= John S. James =

US LGBT rights activist and editor

John S. James, born in Brooklyn, New York in 1941, is a pioneering US LGBT rights activist and the writer and editor of AIDS Treatment News, one of the first and the most influential publications focused on documenting cutting-edge, science-based AIDS research and treatment. AIDS Treatment News was founded in 1986 and published until 2007. It was widely read by people living with HIV/AIDS, policymakers, clinicians, researchers, and activists. The newsletters were later collected into two volumes and published by Celestial Arts Press in Berkeley, California.
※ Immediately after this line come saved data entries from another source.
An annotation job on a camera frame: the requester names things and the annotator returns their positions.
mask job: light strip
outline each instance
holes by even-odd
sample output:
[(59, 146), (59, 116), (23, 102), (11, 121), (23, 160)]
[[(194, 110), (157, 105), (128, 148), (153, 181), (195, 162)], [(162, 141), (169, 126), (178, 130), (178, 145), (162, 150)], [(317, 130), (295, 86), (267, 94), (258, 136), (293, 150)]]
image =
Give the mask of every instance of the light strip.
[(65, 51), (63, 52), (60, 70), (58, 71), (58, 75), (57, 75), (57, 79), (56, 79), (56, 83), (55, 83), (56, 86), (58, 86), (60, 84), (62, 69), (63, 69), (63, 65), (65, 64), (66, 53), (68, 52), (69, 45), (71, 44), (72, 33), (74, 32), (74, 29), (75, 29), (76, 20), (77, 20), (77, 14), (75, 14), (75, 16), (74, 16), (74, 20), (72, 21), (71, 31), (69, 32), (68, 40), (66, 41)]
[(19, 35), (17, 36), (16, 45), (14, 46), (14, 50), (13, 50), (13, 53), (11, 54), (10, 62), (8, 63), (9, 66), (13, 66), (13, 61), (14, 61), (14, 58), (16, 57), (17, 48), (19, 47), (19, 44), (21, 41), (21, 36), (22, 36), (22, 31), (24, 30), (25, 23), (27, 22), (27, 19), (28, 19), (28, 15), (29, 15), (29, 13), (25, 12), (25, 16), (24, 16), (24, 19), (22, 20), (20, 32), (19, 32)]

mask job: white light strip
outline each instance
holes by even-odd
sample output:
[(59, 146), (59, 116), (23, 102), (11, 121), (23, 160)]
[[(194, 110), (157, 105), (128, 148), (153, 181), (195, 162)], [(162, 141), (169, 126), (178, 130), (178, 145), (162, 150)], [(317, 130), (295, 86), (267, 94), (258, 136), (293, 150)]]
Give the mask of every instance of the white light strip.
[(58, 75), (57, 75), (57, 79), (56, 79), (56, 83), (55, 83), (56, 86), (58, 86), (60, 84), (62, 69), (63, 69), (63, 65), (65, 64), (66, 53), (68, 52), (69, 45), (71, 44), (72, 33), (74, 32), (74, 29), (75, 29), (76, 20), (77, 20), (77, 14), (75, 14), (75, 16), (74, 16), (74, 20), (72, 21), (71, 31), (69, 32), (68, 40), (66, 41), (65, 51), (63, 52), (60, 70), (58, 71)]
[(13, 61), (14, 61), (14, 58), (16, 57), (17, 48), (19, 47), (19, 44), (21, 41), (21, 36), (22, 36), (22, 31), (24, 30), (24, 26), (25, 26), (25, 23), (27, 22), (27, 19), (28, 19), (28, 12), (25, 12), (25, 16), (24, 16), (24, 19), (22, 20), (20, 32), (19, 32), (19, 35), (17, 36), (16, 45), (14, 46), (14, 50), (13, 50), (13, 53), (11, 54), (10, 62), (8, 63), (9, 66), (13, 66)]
A selection of the newsletters is available in the archive of the University of California San Francisco.

James also participated in the pre-Stonewall Annual Reminders, a gay rights group that picketed at Independence Hall in Philadelphia, Pennsylvania every year on July 4 from 1965 to 1969 to remind the American people that "millions of queer American citizens were denied the rights of 'life, liberty, and the pursuit of happiness' spelled out in the Declaration of Independence."

By 1990 AIDS Treatment News had received several awards (1988 from Bay Area Physicians for Human Rights; 1988 from San Francisco Cable Car Award; 1989 from Bay Area Gay and Lesbian Alliance; 1990 from Gay and Lesbian Press Association and Media Fund for Human Rights; and 1990 from the Newsletter Association). It was featured in The New York Times, "Underground Press Leads Way on AIDS Advice," on December 16, 1991.

More recently, James won the 2019 Kiyoshi Kurimiya Award, given by Philadelphia FIGHT, a Philadelphia AIDS treatment and advocacy organization, in honor of his ground-breaking journalism. Kiyoshi Kuromiya was a Philadelphia civil rights and AIDS activist.

James graduated cum laude from Harvard College in 1963. From 1963 to 1986 he was a computer programmer, teacher, and writer on computer languages and related topics before founding AIDS Treatment News. In the early 1980s, he established CommuniTree, a computer network and electronic bulletin board system based in Santa Cruz, California.

Later, with the advent of the World Wide Web, James founded a website named Age Treatment News to curate and publicize scientific developments in the pursuit of a longer, healthy life.